§ Information shown:

▬▬▬

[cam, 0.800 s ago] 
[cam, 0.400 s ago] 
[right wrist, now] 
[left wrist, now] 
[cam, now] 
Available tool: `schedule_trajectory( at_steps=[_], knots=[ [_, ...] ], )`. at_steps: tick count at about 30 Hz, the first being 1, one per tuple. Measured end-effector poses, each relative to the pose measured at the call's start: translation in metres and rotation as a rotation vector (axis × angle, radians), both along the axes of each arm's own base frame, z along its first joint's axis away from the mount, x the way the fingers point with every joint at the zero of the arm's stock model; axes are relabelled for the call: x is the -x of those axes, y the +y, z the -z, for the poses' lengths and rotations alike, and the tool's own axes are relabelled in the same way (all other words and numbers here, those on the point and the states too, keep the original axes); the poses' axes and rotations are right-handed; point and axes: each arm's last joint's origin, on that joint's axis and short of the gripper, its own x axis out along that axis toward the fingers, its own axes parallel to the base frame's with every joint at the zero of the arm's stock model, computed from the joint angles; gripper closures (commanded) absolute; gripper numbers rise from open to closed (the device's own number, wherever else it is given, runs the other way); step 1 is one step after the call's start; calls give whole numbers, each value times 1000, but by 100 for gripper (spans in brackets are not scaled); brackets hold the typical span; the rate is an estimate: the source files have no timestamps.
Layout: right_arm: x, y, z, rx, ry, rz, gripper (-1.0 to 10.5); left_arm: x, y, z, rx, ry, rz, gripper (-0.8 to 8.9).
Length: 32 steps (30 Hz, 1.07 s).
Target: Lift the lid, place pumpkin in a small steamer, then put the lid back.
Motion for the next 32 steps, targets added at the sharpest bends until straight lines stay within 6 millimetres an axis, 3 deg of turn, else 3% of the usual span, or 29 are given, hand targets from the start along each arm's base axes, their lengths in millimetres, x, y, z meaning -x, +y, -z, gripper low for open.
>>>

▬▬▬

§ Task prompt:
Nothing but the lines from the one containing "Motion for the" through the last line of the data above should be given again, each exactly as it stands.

§ Worked solution:
Motion for the next 32 steps, targets added at the sharpest bends until straight lines stay within 6 millimetres an axis, 3 deg of turn, else 3% of the usual span, or 29 are given, hand targets from the start along each arm's base axes, their lengths in millimetres, x, y, z meaning -x, +y, -z, gripper low for open.
>>>

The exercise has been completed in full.